MANAGING HEALTH AND SAFETY IN THE MODERN WORKPLACE

By Craig Carlyle, Maintenance Transformations

It seems not that long ago that a health and safety system consisted of a manual, a stock of forms and a folder to store the completed records. Our auditing experience regularly involved blowing the dust off the manual, which kind of defeats the whole purpose.

We realised last century that relying on analogue methods would never satisfy the intent of systemising your learning and ensuring compliance in the long term. We became early adaptors of management information systems, relying on dated methods such as the fax machine. That philosophy was validated in 2016 with the new legislation’s directors’ duties.

With modern Office tools, some shakers and movers used spreadsheets to manage scheduled tasks. These can work adequately, but are single dimensional, only understood by the creator, and prone to edit locking issues on terrestrial servers. Today, our internet infrastructure is reliable and fast enough to tap into the potential of Cloud based systems.

In 2023, the health and safety manager is confronted with a vast menu of options and tools; Cloud or server? Which management software? Phone apps? It can rapidly get confusing, and expensive.

Let’s simplify things a little.

At the heart of your health and safety management, you need a system. Usually presented as a manual, it describes how your operation identifies and controls risks, and manages H&S. No, it is not a collection of downloaded forms. WorkSafe have proven to be unimpressed when prosecuting businesses without a system.

The foundation of your system is your register of reasonably identified hazards and risks and how you intend to control them. The controls and manual will dictate scheduled events (e.g., safety inspections, safety meetings, first aid certification etc.

Procedures are the actions taken as appropriate, inductions, incident reports, training, safety data sheets, safe work instruments, etc. It makes sense that procedures are embedded in your system and readily available and the training recorded.

Understanding the management requirements of a system, you can start building a picture of the requirements of your system. Phone apps are very sexy, useful in the field, and inherently secure, but they are not an ideal health and safety system management tool. Issuing phone apps to overcome worker malaise may not prove to be the panacea desired or make the workplace any safer. If the correct balance is struck it is possible to reap the benefits without getting mesmerised by the tool. Consider too how it will work for your workers. We encounter many sites where there is either no cell coverage, (particularly within sandwich panel buildings), or rules prevent phones inside the working environment.

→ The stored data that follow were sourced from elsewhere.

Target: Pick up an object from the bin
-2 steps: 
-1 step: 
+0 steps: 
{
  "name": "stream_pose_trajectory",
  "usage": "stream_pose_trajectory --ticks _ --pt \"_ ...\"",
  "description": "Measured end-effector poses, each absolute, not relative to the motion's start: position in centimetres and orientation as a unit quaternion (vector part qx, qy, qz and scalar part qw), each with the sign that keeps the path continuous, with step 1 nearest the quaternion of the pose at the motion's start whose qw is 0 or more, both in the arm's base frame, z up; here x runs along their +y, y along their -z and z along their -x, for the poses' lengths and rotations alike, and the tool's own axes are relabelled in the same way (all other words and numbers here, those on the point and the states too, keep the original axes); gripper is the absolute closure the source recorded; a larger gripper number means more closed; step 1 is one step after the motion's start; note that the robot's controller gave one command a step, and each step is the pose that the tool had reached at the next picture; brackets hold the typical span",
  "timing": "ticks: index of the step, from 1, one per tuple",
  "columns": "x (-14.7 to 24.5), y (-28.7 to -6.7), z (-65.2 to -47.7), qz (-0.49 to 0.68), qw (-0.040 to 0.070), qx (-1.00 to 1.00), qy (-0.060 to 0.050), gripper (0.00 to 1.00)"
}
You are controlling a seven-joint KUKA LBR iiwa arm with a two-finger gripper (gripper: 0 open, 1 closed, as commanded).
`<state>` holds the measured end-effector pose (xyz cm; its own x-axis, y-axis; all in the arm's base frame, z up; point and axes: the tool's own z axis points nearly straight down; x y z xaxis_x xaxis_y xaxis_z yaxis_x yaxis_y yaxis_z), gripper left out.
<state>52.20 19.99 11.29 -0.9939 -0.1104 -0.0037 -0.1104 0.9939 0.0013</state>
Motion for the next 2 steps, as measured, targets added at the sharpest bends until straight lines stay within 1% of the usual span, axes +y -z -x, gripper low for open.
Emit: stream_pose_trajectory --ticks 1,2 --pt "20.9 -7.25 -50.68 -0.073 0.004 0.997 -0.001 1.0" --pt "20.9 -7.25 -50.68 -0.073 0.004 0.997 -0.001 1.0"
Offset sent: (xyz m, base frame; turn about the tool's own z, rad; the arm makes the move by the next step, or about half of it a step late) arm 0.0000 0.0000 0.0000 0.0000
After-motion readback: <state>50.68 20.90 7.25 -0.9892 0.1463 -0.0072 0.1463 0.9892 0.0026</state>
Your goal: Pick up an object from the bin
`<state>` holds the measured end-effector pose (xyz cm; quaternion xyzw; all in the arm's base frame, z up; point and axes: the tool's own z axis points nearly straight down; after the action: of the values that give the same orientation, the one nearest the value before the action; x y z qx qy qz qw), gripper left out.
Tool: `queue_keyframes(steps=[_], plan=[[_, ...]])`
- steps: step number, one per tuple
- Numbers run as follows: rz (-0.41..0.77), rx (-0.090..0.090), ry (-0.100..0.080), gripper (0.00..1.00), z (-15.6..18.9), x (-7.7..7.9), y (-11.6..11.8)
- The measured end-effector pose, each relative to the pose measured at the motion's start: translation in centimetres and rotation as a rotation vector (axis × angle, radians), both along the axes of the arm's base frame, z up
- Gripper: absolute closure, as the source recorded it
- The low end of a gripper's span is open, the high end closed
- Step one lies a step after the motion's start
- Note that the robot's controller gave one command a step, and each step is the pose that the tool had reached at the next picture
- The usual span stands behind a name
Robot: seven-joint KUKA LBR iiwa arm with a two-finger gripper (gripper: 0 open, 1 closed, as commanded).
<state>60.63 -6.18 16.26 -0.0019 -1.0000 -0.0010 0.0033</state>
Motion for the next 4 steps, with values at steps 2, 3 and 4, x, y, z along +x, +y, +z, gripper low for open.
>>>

The Cloud offers many opportunities; transparency, transportability and Cloud based document storage. There are lots of options out there. Check out the country of origin, (local support, boots on the ground, and working knowledge of NZ Law is hard to beat), onboarding cost, annual subscription fee, and user cost. North American systems can be quite expensive once they have their hooks in you and frustrating when you want to talk to a human.

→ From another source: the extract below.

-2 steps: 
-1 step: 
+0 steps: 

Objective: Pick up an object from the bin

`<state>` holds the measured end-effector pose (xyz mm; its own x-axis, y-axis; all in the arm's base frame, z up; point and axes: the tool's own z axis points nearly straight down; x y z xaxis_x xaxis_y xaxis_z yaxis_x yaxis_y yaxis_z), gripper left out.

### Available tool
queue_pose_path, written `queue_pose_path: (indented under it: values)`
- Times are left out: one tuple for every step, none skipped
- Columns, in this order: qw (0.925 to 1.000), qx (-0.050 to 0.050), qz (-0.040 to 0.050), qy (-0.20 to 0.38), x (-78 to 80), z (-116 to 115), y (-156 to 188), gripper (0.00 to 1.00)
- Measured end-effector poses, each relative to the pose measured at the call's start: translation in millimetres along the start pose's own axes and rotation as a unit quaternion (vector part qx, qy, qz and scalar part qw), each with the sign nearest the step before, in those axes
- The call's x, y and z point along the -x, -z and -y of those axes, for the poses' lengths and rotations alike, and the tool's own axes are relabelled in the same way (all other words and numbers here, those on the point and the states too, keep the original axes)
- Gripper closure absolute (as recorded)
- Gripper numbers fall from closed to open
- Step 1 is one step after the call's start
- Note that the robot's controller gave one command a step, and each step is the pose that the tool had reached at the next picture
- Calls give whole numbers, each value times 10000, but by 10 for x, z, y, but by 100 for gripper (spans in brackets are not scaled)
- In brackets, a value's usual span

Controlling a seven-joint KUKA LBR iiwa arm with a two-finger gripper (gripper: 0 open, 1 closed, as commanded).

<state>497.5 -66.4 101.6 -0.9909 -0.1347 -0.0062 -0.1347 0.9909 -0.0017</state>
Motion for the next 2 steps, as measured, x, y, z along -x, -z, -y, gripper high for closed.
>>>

Laying out your requirements may point you to Server or Cloud (web) based management information system (mis) only, mis + tablet and/or mis + phone app. Success will be judged by how carefully you consider these options, beyond the flashy sales pitches. Health and safety system management should be simple, don’t let anyone tell you it isn’t.

Craig Carlyle is director at Maintenance Transformations. His expertise lies in the practical application of maintenance and health and safety management systems in the workplace. He is also a life member of the Maintenance Engineering Society of NZ.